**WHAT TO WORK ON**
Where the string "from" occurs in a line of the data below, that line should be copied.

__________

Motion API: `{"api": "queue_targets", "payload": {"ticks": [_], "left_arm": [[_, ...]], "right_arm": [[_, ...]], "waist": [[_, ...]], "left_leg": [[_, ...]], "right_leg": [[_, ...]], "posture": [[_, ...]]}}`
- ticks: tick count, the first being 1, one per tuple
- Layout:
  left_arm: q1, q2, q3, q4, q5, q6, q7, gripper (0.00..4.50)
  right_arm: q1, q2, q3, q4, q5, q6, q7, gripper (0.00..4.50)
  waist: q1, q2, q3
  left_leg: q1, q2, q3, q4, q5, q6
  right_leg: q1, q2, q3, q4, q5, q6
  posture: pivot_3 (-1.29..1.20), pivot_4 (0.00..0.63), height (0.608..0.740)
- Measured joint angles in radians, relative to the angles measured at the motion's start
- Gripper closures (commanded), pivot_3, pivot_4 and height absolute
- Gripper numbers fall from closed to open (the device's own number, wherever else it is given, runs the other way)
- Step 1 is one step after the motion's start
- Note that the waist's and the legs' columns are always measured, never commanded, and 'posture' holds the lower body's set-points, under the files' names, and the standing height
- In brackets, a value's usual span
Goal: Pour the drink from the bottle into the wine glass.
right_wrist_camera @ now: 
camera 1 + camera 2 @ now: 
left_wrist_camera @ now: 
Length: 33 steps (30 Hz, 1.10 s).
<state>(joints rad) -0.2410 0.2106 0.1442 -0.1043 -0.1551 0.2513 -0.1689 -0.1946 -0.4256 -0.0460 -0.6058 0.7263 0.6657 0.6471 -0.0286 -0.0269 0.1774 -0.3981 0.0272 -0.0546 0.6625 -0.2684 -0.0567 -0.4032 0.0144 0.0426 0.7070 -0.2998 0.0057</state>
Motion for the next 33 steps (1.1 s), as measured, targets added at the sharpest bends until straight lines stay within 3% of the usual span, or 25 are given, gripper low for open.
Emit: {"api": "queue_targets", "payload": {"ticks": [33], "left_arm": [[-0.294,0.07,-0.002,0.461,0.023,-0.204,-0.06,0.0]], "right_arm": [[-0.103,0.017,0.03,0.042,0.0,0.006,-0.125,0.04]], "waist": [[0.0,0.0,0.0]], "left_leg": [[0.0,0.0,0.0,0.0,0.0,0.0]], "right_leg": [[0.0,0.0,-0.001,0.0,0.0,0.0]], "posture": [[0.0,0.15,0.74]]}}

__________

**EXERCISE ANSWER**
- Gripper numbers fall from closed to open (the device's own number, wherever else it is given, runs the other way)
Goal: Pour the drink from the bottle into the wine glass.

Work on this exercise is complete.